It’s

It’s three p.m. on a Thursday in St. Stephen’s Green and it’s sunny – so ridiculously sunny for Dublin that everyone’s out and everyone’s in shirtsleeves and everyone’s on the grass and someone, some bold someone, is smoking pot; it floats on by in a sour whiff and Em and I remark on the absolute cheek. None for us, though – dammit – and there are tulips bursting all over the green – red and purple and yellow – and even if we felt like it, it’s too lovely out to move. No swans out, but loads of seagulls and pigeons. Dunnes shopping bags and a sack half-full of a traditional steak Hanley’s cornish pasty; comfort on my tongue. Em reads over her term paper. The sun shines right on my face – here. In Dublin. I still can’t believe it. I roll over on the grass. I have a little nap.

It’s five p.m. on Grafton Street and the sandman is nowhere to be found. But you’ve got your kids and their guitars. You’ve got your bright gerberas and roses in a bunch. You’ve got your winding side streets leading you away from the fray. You’ve got your men dressed up as leprechauns next to the mobbed Molly Malone statue. The tart with the cart. The trollop with the scallops. The dish with the fish. At the top of Grafton Street or at the bottom; a year and a half; still haven’t figured it out.


It’s 9 p.m. at Kennedy’s and we’re there for old time’s sake, still high on the day’s graduation ceremony – all in Latin, apart from the names, and so concise as to be, dare we say, convenient. The pictures on Parliament Square and heavy black master’s robes that don’t close in front, but merely hang, suspended from yellow and white mantles. In Ireland, it’s traditional only for the women to wear caps –  years ago, secondary school graduation symbolized the “cap” to the woman’s education. I shouldn’t wear the cap, I guess, but I do because I’m American and there are no limits for our women – huzzah! Now, there’s a giant leg of cod in front of me, and a giant pint of Guinness though I asked for only a glass. If you finish that fish, say my former classmates, We’ll be very very very impressed. So of course I try my best to finish it; get about 3/4 through before I have to admit defeat. And I would have done it, too, if it hadn’t been for those mushy peas.

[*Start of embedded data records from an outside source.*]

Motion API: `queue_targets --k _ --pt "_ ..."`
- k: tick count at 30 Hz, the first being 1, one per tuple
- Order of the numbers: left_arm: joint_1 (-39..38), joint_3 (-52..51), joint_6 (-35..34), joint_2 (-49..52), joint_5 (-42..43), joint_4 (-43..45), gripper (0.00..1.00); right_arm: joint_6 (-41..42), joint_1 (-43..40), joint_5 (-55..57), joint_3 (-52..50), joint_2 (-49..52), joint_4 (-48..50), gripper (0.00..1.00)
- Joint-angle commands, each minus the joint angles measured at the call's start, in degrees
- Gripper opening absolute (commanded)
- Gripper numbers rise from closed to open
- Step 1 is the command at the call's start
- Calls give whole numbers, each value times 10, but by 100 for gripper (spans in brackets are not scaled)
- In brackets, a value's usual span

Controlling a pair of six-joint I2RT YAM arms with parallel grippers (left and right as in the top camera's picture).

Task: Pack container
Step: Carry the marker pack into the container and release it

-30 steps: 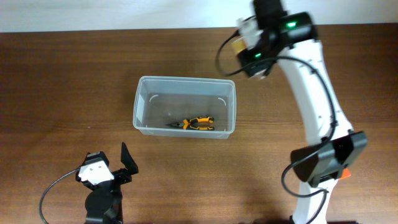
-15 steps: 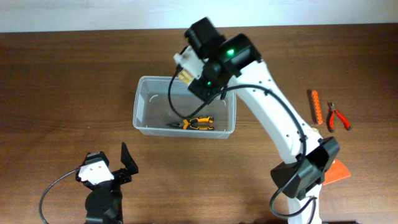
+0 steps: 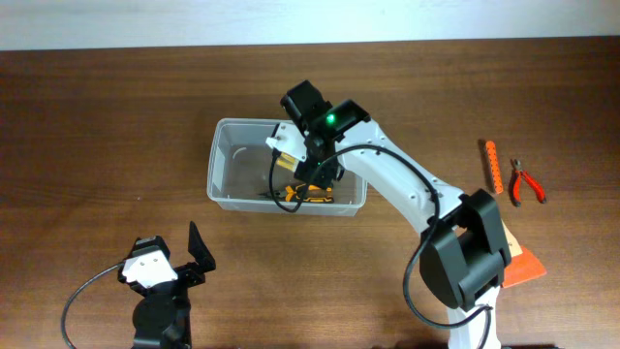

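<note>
A clear plastic container (image 3: 221, 155) stands mid-table. Yellow-and-black pliers (image 3: 312, 192) lie inside it by the near wall. My right gripper (image 3: 289, 160) reaches down into the container just above and left of those pliers. It looks shut on a small pale-yellow item (image 3: 282, 161), which is mostly hidden by the fingers. My left gripper (image 3: 199, 252) rests near the front left of the table, open and holding nothing, well clear of the container.
On the right of the table lie an orange stick (image 3: 491, 165) and small red pliers (image 3: 524, 182). An orange flat piece (image 3: 523, 267) pokes out behind the right arm's base. The table's far edge runs along the top.
My right gripper was over the container's far right rim; now it is lower, inside the container near the yellow pliers. The left arm has not moved.
My right gripper was first down at the table's right side among the loose tools. Then it was raised at the far edge, right of the container, then over the container's far rim. Now it is inside the container. The left gripper stayed open in place throughout.
</note>
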Motion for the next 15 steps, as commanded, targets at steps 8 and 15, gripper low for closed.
queue_targets --k 8,15 --pt "-2 -2 5 -4 -2 -1 99 7 -1 -4 -46 -4 65 69" --pt "-2 -2 5 -4 -2 -1 99 7 -1 -19 -47 0 70 69"
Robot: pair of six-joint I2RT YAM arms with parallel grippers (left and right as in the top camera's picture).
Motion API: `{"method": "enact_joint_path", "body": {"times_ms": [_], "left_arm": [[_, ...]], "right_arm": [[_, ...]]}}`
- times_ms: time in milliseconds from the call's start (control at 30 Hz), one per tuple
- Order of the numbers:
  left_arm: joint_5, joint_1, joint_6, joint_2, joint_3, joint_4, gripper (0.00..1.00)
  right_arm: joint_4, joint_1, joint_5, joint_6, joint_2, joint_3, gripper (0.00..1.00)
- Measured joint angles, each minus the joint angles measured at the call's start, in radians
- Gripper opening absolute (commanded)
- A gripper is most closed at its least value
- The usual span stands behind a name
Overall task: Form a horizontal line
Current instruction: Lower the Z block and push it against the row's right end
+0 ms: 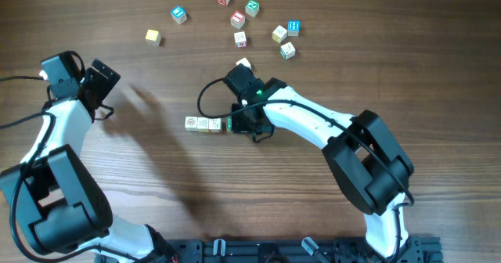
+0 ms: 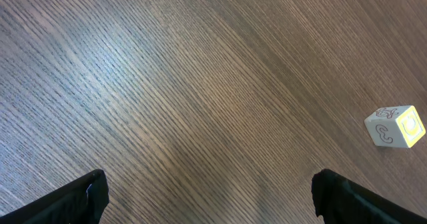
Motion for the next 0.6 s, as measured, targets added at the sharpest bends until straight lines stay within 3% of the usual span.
{"method": "enact_joint_path", "body": {"times_ms": [600], "left_arm": [[0.0, 0.0, 0.0, 0.0, 0.0, 0.0, 1.0]], "right_arm": [[0.051, 0.0, -0.042, 0.0, 0.0, 0.0, 0.13]]}}
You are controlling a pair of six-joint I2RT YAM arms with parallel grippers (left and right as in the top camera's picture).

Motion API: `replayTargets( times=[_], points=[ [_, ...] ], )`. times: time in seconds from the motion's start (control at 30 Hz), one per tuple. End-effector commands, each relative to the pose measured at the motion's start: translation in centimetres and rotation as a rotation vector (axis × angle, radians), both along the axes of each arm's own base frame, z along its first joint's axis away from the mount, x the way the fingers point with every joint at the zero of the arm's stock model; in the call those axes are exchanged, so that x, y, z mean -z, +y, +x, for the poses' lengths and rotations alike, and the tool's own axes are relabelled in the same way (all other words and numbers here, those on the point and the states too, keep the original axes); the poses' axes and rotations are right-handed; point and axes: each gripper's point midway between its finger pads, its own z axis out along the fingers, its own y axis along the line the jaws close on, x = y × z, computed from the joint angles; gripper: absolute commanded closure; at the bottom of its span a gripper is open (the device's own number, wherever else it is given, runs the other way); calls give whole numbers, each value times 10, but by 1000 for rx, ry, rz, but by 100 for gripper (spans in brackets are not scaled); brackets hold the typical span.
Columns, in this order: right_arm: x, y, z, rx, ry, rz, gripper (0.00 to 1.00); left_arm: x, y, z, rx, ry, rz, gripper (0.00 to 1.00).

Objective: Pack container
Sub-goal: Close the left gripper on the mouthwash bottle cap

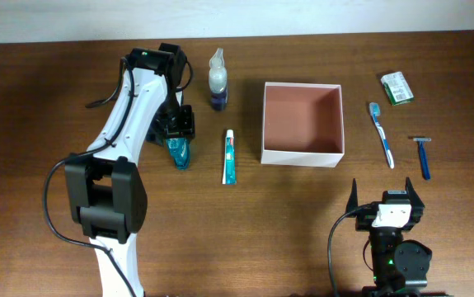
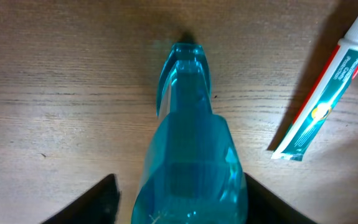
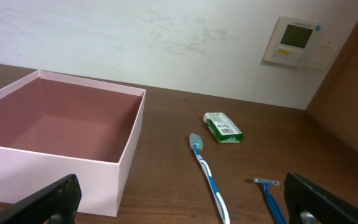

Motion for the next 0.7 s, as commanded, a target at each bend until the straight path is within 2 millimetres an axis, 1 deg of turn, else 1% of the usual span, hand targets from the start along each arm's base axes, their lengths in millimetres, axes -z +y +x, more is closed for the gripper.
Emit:
replayTargets(
  times=[0.0,0.07,0.17,0.3,0.4,0.57,0.67],
  points=[
    [2,-1,0,10,2,6,1,-1,2,0,-4,6,5,42],
    [2,-1,0,10,3,6,1,-1,3,-1,-2,13,6,43],
    [2,-1,0,10,2,6,1,-1,3,-3,16,19,5,53],
    [2,-1,0,10,3,6,1,-1,3,-3,22,18,4,55],
    [2,-1,0,10,2,6,1,-1,3,-3,22,19,4,65],
    [2,-1,0,10,2,6,1,-3,2,-1,30,10,1,66],
    [2,-1,0,10,2,6,1,-11,1,5,49,-17,-6,67]
  ],
)
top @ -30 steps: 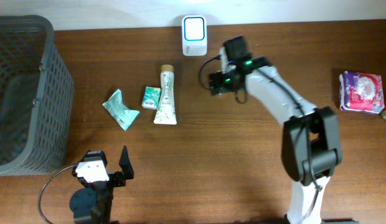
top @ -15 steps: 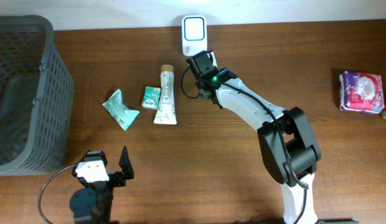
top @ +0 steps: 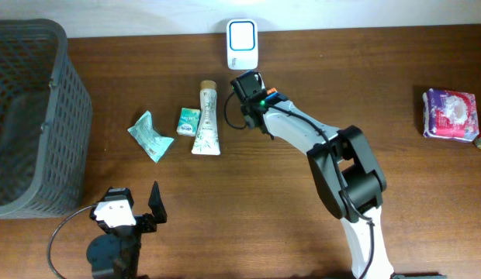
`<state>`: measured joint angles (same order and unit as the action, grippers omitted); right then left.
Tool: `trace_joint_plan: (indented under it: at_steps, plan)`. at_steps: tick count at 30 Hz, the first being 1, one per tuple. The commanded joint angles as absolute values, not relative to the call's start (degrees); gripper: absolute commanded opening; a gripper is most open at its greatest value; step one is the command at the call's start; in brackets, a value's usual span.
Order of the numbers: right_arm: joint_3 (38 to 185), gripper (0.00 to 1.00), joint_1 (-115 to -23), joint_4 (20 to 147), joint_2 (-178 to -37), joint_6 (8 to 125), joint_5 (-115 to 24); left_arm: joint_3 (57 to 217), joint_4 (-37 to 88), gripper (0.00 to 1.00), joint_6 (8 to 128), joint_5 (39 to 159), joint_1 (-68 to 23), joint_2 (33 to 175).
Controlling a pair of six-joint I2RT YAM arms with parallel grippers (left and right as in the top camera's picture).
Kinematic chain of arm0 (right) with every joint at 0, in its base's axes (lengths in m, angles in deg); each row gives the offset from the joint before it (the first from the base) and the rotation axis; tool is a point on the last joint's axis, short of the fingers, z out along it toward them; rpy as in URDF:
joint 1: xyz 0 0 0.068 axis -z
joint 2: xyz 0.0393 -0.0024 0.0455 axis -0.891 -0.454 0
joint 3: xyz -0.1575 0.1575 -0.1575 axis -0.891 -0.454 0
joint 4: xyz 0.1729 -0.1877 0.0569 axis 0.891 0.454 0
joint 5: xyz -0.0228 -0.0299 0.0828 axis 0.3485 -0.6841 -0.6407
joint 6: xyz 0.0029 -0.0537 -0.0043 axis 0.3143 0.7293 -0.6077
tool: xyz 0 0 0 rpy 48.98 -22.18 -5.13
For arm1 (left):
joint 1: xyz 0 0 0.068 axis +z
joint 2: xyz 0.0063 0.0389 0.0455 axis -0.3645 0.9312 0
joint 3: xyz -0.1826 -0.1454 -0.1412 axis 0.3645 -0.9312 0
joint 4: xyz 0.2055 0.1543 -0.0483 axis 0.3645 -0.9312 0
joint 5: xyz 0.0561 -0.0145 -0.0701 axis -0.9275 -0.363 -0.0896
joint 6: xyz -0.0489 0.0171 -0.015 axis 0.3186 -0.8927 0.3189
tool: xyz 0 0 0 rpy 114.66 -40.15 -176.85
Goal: Scan the item barcode
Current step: 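Lower the right gripper onto the orange box and grasp it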
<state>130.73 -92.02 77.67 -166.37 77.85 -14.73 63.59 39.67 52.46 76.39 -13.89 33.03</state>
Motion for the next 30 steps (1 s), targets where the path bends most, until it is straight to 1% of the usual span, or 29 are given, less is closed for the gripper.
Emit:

It’s 2 a.m. in City Centre and we’re at The Globe, stuffed on fried fish and each step sloshing with Guinness and wine. Untiss untiss untiss. Untiss untiss untiss. An Irishman twirls me around, improbably, during a song with a heavy bassline, and when he’s through, kisses my hand passionately – as has only ever happened to me in Dublin, and only ever when I’ve hung out with Em. Don’t Stop Til You Get Enough and then another man grabs me – this time, German – and we twirl around; he’s not half-bad. Someone dropped a glass upstairs and my high-heeled boots still crunch each time I take a step. Em and a classmate’s sister do jager bombs; I watch in awe because for me, a jager bomb would be the equivalent of cyanide. But they do it. They survive. They live to tell the tale.

It’s 3:30 a.m. at Eskander’s in Temple Bar and we’re sharing chicken doner specials. Am I drunk? I don’t think so, but looking down at the chicken doner I feel a bit sick, but not much, but a little, but not much. We’ve been to Kennedy’s and The Ginger Man and The Globe and tried to go to Legg’s but Legg’s was closed and so was some other place we went to but I forgot which place it was, and now looking into the chicken doner I realize that I’ve got to head back to the hotel to see my family off. Am I drunk? I can’t tell, but I arrive and my father says: You look like you have a little antifreeze in your blood so I guess there’s your answer.

It’s afternoon again and, again, I’m in St. Stephen’s Green with Em and a friend of hers – another writer, South African, who’s fantastically beautiful and dating a well-regarded Irish crime author. Liv graduated this week, offers Em, and they ask me what I write. I tell them: Fiction. Short stories, essays, travel writing. I’m on the third draft of my novel. And we talk about how the reason that first novels are often amazing is because they took 10 years to write and subsequent novels can be shit because the author was forced to write them in six months to capitalize on their new fame, fulfill their 3-book deal. Ten years; it makes me feel better, as does looking at the crime author and thinking: It’s true. This does happen for people. People write and then they get published and people read what they write and it happens to real people. I could reach out and touch this guy. He wouldn’t like it, but I could. And I realize that living in Italy, as beautiful as it is, as free as I am to write, I’m closeted from the English-speaking world, the world that will read the things I write, and closeted, too, from other writers, from the scene, from the hustle. From the way life could be.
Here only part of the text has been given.